Quelques jours après la mutinerie qui a secoué la Côte d’Ivoire, le Pr Amoa Urbain connu pour ses prises de positions « solitaires » a, à travers une lettre ouverte au président Alassane Ouattara, demandé la démission de celui-ci. Ces propos très durs n’ont vraiment pas été du goût des partisans de M. Ouattara et les différents partis qui le soutiennent. Pour l’instant la présidence ivoirienne n’a pas encore réagi à cette lettre. Nous vous proposons des parties de cette lettre avec nos commentaires.
«Permettez-moi, d’entrée de jeu, de préciser que la présente lettre ouverte n’a pas pour objet de venir auprès de Votre Excellence pour quémander ou solliciter un poste. Permettez- moi de vous dire que vous semblez avoir atteint le summum de vos performances au sommet de l’Etat et que, par conséquent, l’heure de la démission a sonné : ce serait un acte de courage et de bravoure. Une bonne partie de la population ivoirienne saluerait cette décision par un tonnerre d’applaudissements, cette fois-ci, sans que vous le quémandiez comme vous le fîtes le 1er mai 2017 au Palais présidentiel. Une partie du peuple de Côte d’Ivoire attend de vous une démission, sinon le trésor par vous, amassé en Eburnie, sur cette terre de nos ancêtres qui pleurent sur vous, ne servira que pour votre défense au soir de votre « très brillante et illustre» carrière politique de guerres fratricides aux relents d’«ingouvernabilité», écrit-il au début de sa lettre.

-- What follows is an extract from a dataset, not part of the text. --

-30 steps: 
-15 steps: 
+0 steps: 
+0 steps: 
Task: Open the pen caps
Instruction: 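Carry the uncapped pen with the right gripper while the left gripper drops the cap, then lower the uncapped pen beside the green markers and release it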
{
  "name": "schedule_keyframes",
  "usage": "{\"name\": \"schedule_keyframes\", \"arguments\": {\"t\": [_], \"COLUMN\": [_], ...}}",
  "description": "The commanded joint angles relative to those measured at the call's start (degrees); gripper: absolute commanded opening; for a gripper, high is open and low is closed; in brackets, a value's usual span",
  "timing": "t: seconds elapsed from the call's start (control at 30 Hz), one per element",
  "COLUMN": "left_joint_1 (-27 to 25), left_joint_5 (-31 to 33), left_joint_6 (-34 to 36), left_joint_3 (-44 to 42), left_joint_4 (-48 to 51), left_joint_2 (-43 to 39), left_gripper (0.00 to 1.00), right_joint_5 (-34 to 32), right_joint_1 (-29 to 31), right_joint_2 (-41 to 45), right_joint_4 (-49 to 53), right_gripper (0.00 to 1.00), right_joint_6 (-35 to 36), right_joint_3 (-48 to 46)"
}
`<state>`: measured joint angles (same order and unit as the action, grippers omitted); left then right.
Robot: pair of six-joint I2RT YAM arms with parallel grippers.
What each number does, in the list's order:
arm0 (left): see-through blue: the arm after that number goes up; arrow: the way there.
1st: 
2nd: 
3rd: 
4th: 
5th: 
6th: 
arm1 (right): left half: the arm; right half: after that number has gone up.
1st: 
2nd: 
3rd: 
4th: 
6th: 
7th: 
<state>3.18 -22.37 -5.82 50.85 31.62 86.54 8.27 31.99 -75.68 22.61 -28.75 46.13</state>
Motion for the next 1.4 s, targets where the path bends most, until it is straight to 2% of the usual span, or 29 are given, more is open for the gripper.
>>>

C’est un débat intellectuel qu’il veut engager, dit-il, «.. je voudrais ici engager un débat hautement intellectuel dans un style ainsi choisi et ce n’est pas un jeu d’enfant ».
Le défenseur des Us et coutumes africaines va plus loin dans ses propos, et on se demande s’il est l’auteur de cette lettre, parce qu’il tire à boulets rouges sur le président ivoirien dans tous les sens sans vraiment se retenir, comme si cela était l’expression d’un mal personnel.
« (…) Et c’est aussi vous, vos sponsors et peut-être sûrement une partie de vos adversaires politiques d’alors, qui avez instrumentalisé les jeunes que nous appelons tous honteusement « mutins » ou « microbes » et que vous voulez diaboliser sans remords.[...] c’est donc vous qui, toute votre vie, devez les payer et non l’Etat de Côte d’Ivoire. », accuse le promoteur du Festival international de la route des Reines et des Rois.
«(…)Votre conscience hélas ! déjà si chargée de mille et une lueurs de sang. Dieu fasse que, malgré tout, par démission peut- être (mais quand et comment ?), vous puissiez jouir d’une bonne fin de mandat ! », enfonce-t-il.
Et pire, il pense que M. Ouattara le ferait éliminer physiquement pour ses propos. « Et si mes propos venaient à vous choquer, vous me feriez tuer peut-être, mais peut-être pas ma liberté d’expression ni mes idées qui, déjà, parcourent le monde ; à ma suite, vous en feriez tuer d’autres et vous nous y avez, déjà, si éloquemment habitué mais jamais vous ne pourriez faire tuer toutes les ivoiriennes et tous les ivoiriens qui vous observent et vous regardent dans le silence de la peur, de la terreur et de l‘horreur ».
« Que choisir entre la Grande honte qui vous ferait honteusement partir de la Côte d’Ivoire pour la Haye, peut-être, et une Petite honte qui s’appellerait : «démission» quoique l’une n’empêche pas l’autre?, propose-t-il à M. Ouattara.
Démission ?
En quoi est-ce que la démission de M. Ouattara arrangerait-elle les choses ? Si le Pr Amoa estime que le président ivoirien est à l’origine de plusieurs maux dans le pays, alors qu’il lui donne la latitude de les régler avant de partir en 2020, car c’est celui qui crée les problèmes qui peut en trouver les solutions. Il aurait été encore plus judicieux pour le Pr Amoa de demander à rencontrer le président pour lui faire part de ses inquiétudes et de ses solutions pour la paix sociale et la réconciliation dans le pays que de l’accabler de tous les maux. Il y a donc lieu de s’interroger sur les réelles motivations de cette lettre qui frise une incitation à la révolte.
Et puis une démission de M. Ouattara dans le contexte actuel du pays ouvrirait bien la voie à un désordre et à une instabilité inévitable. Tous ceux qui nourrissent le désir de le voir partir avant la fin de son mandat ou qui veulent lui succéder se livreront à une bataille fratricide. Ce qu’il cherche à éviter en ne démissionnant pas et en trouvant des solutions auxquels fait face le pays.
Et même s’il acceptait de quitter le pouvoir, c’est sûr que les choses seront pires que la situation actuelle du pays.